_Aim of the task_: Please output the listing that follows exactly, but keep all images out.

_Recorded data_:
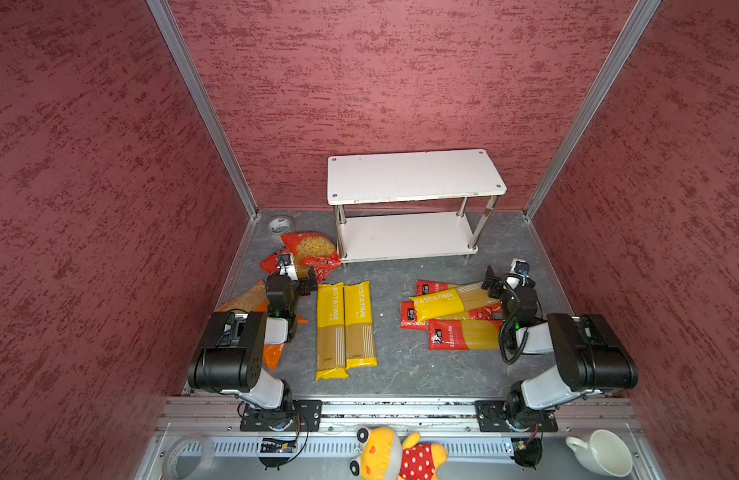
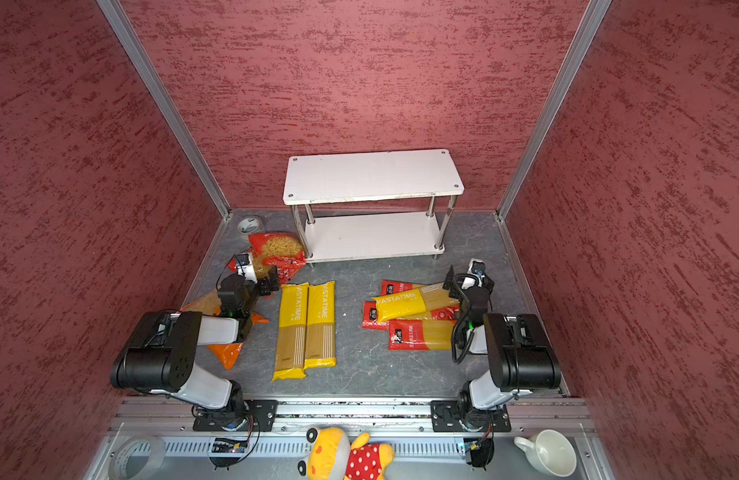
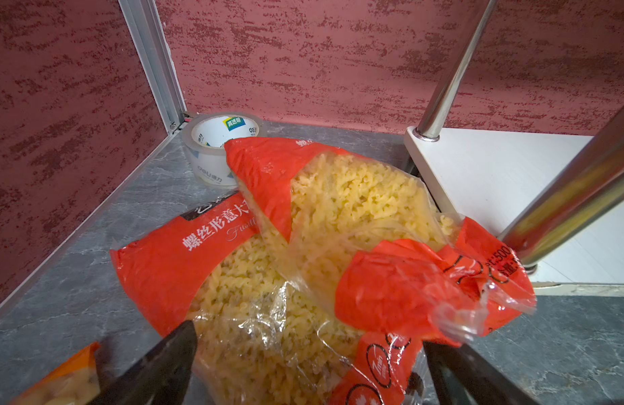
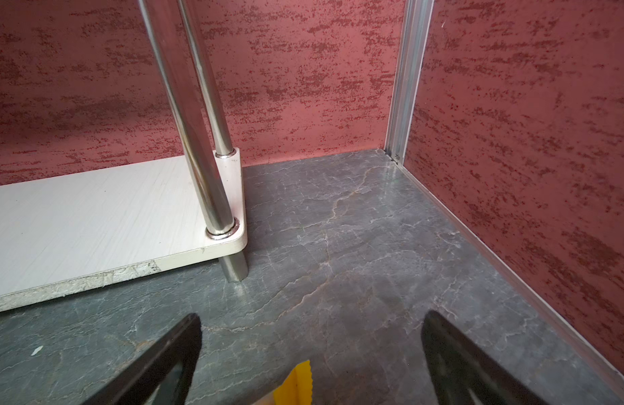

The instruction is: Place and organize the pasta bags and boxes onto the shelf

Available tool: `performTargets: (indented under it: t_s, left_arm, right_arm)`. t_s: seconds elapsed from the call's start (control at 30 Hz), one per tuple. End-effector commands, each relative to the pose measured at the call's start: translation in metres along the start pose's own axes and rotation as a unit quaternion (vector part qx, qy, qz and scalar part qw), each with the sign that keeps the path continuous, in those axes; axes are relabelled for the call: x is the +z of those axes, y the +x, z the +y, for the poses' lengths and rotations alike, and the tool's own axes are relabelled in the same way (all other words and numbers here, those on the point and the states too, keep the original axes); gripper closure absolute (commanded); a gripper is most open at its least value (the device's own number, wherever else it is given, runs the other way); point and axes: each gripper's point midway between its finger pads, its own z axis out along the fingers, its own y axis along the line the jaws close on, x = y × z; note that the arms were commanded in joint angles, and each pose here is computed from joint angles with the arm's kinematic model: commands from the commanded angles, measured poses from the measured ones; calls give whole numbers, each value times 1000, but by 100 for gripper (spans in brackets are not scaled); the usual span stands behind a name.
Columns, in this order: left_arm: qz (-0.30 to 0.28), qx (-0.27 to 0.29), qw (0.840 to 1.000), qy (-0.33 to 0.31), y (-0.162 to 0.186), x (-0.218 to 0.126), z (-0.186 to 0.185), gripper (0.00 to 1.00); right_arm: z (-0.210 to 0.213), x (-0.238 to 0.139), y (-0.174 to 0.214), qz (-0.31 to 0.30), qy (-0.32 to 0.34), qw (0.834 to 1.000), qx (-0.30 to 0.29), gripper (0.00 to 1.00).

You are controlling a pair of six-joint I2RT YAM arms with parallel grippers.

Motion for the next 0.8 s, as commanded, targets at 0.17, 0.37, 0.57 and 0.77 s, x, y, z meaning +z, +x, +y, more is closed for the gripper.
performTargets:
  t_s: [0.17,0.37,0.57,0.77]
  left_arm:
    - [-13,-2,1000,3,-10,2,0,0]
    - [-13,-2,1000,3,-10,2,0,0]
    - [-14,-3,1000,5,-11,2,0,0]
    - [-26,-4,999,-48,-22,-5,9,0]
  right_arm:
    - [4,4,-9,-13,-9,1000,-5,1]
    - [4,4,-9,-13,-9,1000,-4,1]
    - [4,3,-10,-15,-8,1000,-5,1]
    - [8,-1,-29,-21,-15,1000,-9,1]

_Answer_:
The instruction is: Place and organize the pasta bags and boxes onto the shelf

Available tool: `performTargets: (indented under it: t_s, left_arm, right_arm)`. t_s: seconds elapsed from the call's start (control at 30 Hz), one per tuple. End-effector commands, each relative to the pose measured at the call's start: translation in metres along the start pose's own axes and rotation as a unit quaternion (vector part qx, qy, qz and scalar part qw), each with the sign that keeps the path continuous, in those axes; axes are relabelled for the call: x is the +z of those axes, y the +x, z the +y, for the poses' lengths and rotations alike, and the tool's own axes are relabelled in the same way (all other words and numbers here, those on the point and the states too, keep the original axes); gripper closure absolute (commanded); a gripper is most open at its least value (the device's own number, wherever else it is given, runs the other way); point and axes: each gripper's point midway between its finger pads, its own z axis out along the fingers, its own y axis along the line the jaws close on, x = y × z; note that the arms were commanded in joint angles, and each pose here is computed from joint angles with the arm's kinematic model: commands from the commanded angles, measured poses from the measured ones; calls give whole numbers, each value times 1000, but by 100 for gripper (spans in brackets are not scaled); the usual span stands behind a name.
Columns, in this order: left_arm: qz (-0.30 to 0.28), qx (-0.27 to 0.29), qw (0.840 to 1.000), qy (-0.33 to 0.31), y (-0.162 to 0.186), x (-0.218 to 0.126), z (-0.186 to 0.185), gripper (0.00 to 1.00); right_arm: z (-0.210 to 0.213), x (-0.238 to 0.139), y (-0.174 to 0.214), qz (-0.31 to 0.30), qy (-0.32 to 0.34), qw (0.834 to 1.000), qx (-0.30 to 0.29), gripper (0.00 to 1.00).

You are controlling a pair of six-joint I2RT YAM arms with parallel grippers.

Motion for the next 0.8 s, as commanded, targets at 0.17, 0.37, 0.57 and 0.77 s, x, y, z meaning +z, +x, +y, more is closed for the gripper.
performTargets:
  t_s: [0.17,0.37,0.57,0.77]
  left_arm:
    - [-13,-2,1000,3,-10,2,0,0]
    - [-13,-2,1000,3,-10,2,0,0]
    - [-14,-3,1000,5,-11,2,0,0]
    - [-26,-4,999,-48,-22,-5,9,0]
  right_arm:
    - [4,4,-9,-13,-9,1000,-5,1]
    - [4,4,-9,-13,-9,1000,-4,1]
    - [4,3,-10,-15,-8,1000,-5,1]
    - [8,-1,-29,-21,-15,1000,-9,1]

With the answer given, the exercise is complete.